The plaintiffs’ fourth cause of action, against Quicke, alleges that he filed the insurance claim with the intent of defrauding the insurer of SCC and Sequa. This cause of action was properly *484dismissed because the plaintiffs were not the parties alleged to be defrauded (see, Ryan Ready Mixed Concrete Corp. v Coons, 25 AD2d 530). Further, even if this Court were to accept the plaintiffs’ characterization of the fourth cause of action as one for prima facie tort, the plaintiffs’ allegations are insufficient to support a finding that Quiche’s sole motivation was a "disinterested malevolence” (Curiano v Suozzi, 63 NY2d 113, 117). Thus, under either theory, the fourth cause of action was properly dismissed.

The plaintiffs’ fifth through eighth causes of action, against Quiche, Harmon, Shapot, Krinsly, Sequa and SCC, allege that the plaintiffs were libeled in the defendants’ insurance claim. However, on the facts presented, the assertions made in support of Sequa’s insurance claim are protected by a qualified privilege (see, Stukuls v State of New York, 42 NY2d 272; Shapiro v Health Ins. Plan, 7 NY2d 56; Friedman v Ergin, 110 AD2d 620, affd 66 NY2d 645; NRT Metals v Laribee Wire, 102 AD2d 705; Gallagher v Woodley Co., 35 AD2d 713). Thus, even if the claim contained otherwise actionable material, it was incumbent upon the plaintiffs to proffer evidence that the defendants were "actuated by express malice or actual ill-will” (Shapiro v Health Ins. Plan, supra, at 61). Although the existence of malice is usually a question of fact, the issue is one for the jury only if the plaintiff provides evidence warranting such a submission (see, Stukuls v State of New York, supra; Friedman v Ergin, supra). "Falsity is not sufficient for an inference of malice. 'It must be * * * consistent only with a desire to injure the plaintiff to justify * * * [sending] the question of malice to the jury’ ” (Stukuls v State of New York, supra, at 279, quoting Shapiro v Health Ins. Plan, supra, at 60-61). Here, it is clear that the defendants submitted their insurance claim with the motive to recoup SCO’s losses. Therefore, the plaintiffs’ allegations are insufficient to warrant submission of their libel claim to a jury. Accordingly, the fifth through eighth causes of action were properly dismissed.

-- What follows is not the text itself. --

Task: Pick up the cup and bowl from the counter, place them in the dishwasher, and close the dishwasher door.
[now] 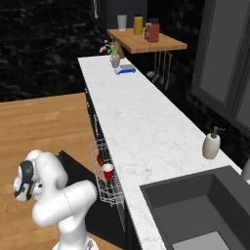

Finally, because the plaintiffs’ conduct in interposing and pursuing this action was not frivolous within the meaning of 22 NYCRR 130-1.1, the Supreme Court did not improvidently exercise its discretion in denying the defendants’ request for sanctions (see, Miller v John A. Keeffe, P. C., 164 AD2d 933). Balletta, J. P., Ritter, Altman and Hart, JJ., concur.